Exercise requirements
State how many lines in the entries below include the string "trace", and give nothing beyond that number.

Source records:
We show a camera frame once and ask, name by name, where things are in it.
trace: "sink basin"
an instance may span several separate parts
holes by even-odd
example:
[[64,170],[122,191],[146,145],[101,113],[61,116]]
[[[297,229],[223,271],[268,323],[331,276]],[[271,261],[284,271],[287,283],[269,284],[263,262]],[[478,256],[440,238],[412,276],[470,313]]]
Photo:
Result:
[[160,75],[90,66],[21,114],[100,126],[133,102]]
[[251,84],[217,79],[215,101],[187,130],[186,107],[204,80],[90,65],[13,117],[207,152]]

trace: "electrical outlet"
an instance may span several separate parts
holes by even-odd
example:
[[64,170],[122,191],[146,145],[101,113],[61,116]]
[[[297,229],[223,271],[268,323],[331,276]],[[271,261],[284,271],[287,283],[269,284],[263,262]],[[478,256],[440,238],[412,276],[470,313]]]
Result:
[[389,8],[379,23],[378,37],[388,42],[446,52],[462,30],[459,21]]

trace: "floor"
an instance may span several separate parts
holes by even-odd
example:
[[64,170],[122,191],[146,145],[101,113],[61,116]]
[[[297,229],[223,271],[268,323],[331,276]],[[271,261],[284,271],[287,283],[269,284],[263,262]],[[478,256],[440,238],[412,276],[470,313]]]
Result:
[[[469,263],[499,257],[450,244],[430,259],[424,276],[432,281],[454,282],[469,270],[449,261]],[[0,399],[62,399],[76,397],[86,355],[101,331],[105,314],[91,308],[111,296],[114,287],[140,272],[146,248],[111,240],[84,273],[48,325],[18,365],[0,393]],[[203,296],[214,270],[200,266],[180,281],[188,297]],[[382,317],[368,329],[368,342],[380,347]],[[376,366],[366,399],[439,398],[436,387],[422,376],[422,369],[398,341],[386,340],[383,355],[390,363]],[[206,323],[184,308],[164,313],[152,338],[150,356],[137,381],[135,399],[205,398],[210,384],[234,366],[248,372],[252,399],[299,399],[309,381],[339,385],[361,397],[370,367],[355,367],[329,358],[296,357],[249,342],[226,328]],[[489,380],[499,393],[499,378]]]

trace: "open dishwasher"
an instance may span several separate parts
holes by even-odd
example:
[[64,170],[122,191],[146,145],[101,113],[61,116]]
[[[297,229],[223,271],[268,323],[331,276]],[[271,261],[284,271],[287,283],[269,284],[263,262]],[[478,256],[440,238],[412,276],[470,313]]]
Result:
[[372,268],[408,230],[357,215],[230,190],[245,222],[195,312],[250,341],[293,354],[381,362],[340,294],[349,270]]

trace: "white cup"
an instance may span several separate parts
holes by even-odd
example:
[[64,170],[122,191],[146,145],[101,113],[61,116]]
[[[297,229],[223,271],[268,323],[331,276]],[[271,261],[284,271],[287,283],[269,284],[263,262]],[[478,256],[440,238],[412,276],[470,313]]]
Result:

Answer box
5